Para ampliar a capacidade de busca, os bombeiros utilizam sonar e detector de metais de alta precisão, equipamentos voltados à varredura subaquática e à identificação de estruturas metálicas em grandes profundidades. Além disso, são usados drones, embarcações e sobrevoos.
As equipes atuam de forma integrada com o Corpo de Bombeiros Militar do Amazonas, que já vinha conduzindo as buscas desde o dia do acidente. A estratégia envolve a ampliação da área de varredura e o mapeamento da embarcação no leito do rio.
Corpo de Bombeiros de Manaus informou que as equipes já percorreram mais de 10 quilômetros rio abaixo em busca das vítimas. A corporação detalha que, há diversos fatores que dificultam a operação, como a profundidade da área e a baixa visibilidade das águas.

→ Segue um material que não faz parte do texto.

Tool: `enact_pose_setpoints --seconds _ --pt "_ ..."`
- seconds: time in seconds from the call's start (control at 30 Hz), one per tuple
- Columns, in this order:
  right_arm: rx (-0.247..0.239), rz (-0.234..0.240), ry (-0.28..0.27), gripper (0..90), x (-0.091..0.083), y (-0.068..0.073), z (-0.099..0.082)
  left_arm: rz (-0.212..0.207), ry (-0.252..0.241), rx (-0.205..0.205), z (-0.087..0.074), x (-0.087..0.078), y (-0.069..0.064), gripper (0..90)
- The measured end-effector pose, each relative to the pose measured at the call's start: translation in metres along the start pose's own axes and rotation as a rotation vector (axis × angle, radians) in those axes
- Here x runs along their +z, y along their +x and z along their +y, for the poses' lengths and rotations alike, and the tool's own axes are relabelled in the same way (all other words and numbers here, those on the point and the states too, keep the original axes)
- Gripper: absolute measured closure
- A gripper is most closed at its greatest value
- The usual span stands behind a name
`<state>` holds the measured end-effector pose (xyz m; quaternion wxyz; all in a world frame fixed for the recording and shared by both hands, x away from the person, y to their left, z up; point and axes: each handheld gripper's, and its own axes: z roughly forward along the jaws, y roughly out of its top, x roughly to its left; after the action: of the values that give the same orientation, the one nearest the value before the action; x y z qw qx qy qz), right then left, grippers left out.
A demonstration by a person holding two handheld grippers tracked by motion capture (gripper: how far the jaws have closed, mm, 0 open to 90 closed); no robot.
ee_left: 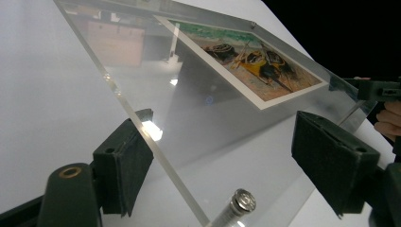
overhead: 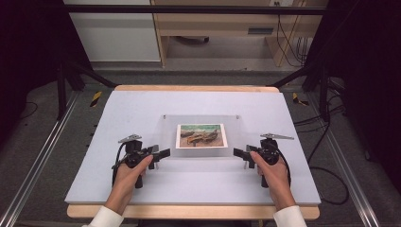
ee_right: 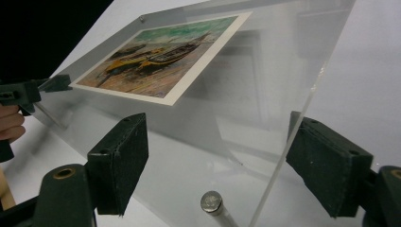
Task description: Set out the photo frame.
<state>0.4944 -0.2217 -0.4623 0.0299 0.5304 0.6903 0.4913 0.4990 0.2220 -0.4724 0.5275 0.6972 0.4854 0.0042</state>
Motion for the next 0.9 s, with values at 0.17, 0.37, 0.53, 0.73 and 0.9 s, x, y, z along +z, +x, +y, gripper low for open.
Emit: enact_pose_setpoints --seconds 0.17,0.37,0.53,0.73,0.9 --pt "-0.004 -0.015 0.01 22.8 0.0 0.002 0.002 0.007 0.017 0.003 0.003 0.0 0.0 21.0" --pt "-0.026 -0.031 0.0 23.3 0.001 0.004 0.005 0.035 -0.013 0.015 0.007 0.003 0.0 24.1" --pt "-0.078 -0.065 -0.018 23.5 0.003 0.009 0.008 0.061 -0.031 0.062 0.009 0.001 -0.002 25.2" --pt "-0.106 -0.083 -0.018 23.5 0.002 0.013 0.009 0.076 -0.036 0.098 0.011 0.002 -0.004 25.3" --pt "-0.138 -0.097 -0.025 23.5 0.005 0.012 0.012 0.085 -0.047 0.122 0.012 0.002 -0.004 25.3"
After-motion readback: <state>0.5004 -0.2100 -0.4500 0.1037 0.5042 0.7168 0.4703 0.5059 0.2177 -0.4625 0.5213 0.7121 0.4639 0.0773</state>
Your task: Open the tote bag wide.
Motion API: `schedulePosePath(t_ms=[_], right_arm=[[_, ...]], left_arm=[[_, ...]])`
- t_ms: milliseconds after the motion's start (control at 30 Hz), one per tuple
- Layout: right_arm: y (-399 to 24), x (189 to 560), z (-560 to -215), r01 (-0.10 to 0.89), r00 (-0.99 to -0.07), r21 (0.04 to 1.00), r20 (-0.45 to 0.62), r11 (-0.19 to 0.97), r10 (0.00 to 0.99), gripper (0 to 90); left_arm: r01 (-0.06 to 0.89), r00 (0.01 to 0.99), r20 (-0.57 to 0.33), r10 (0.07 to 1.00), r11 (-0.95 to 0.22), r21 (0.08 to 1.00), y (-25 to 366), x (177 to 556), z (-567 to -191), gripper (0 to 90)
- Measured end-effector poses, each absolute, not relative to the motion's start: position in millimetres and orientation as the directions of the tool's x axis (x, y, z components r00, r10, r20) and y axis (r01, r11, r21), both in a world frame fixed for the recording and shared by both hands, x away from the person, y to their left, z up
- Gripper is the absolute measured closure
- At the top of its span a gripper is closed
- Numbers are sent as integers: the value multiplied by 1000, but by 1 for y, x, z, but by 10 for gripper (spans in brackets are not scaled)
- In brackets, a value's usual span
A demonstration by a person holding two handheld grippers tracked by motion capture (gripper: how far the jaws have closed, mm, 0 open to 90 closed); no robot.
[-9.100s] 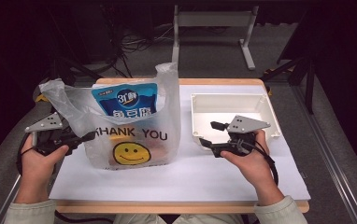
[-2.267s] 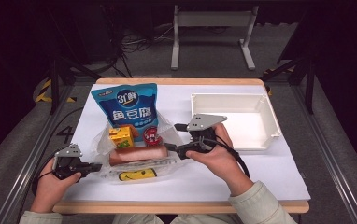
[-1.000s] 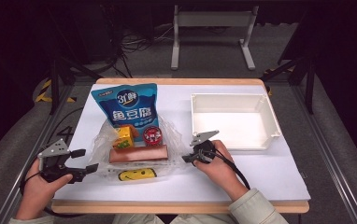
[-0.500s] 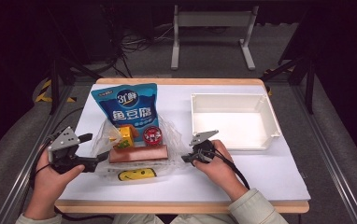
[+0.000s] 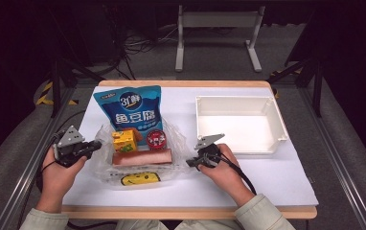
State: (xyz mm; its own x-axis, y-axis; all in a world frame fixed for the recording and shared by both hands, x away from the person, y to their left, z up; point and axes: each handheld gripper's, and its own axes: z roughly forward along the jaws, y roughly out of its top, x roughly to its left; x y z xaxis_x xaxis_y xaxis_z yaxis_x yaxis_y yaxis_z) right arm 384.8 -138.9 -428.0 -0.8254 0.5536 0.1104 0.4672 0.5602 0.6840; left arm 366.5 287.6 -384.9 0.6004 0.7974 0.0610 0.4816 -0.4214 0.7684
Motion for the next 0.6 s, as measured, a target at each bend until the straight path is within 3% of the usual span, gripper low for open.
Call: schedulePosePath(t_ms=[367,600], right_arm=[[-140,385,-429,468,-828,679,113,565,549,870],[-147,382,-429,490,-821,663,130,567,556,887]], left_arm=[[604,584,-41,811,-400,689,299,383,-425,894],[618,621,-46,782,-453,643,292,383,-437,892]])
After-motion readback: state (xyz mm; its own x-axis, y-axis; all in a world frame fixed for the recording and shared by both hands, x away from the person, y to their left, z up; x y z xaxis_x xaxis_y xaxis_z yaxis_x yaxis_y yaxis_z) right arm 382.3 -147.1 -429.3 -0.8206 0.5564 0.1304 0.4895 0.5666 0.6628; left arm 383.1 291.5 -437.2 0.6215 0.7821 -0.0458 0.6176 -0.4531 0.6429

A Secretaria de Estado de Saúde do Amazonas informou que cinco adultos vítimas do naufrágio deram entrada em unidades da rede estadual, receberam atendimento médico e já tiveram alta hospitalar.
A lancha transportava cerca de 80 passageiros e seguia com destino a Nova Olinda do Norte quando naufragou. Samila de Souza, 3, e a estudante de odontologia Lara Bianca, 22, morreram. Entre os desaparecidos estão dois homens e três mulheres já identificados pelas autoridades, além de outras duas pessoas cujos nomes ainda não foram divulgados oficialmente.
A partir desta segunda-feira (16), o posto de atendimento montado para prestar suporte aos familiares dos desaparecidos passa a funcionar no Porto Privatizado de Manaus, das 8h às 18h.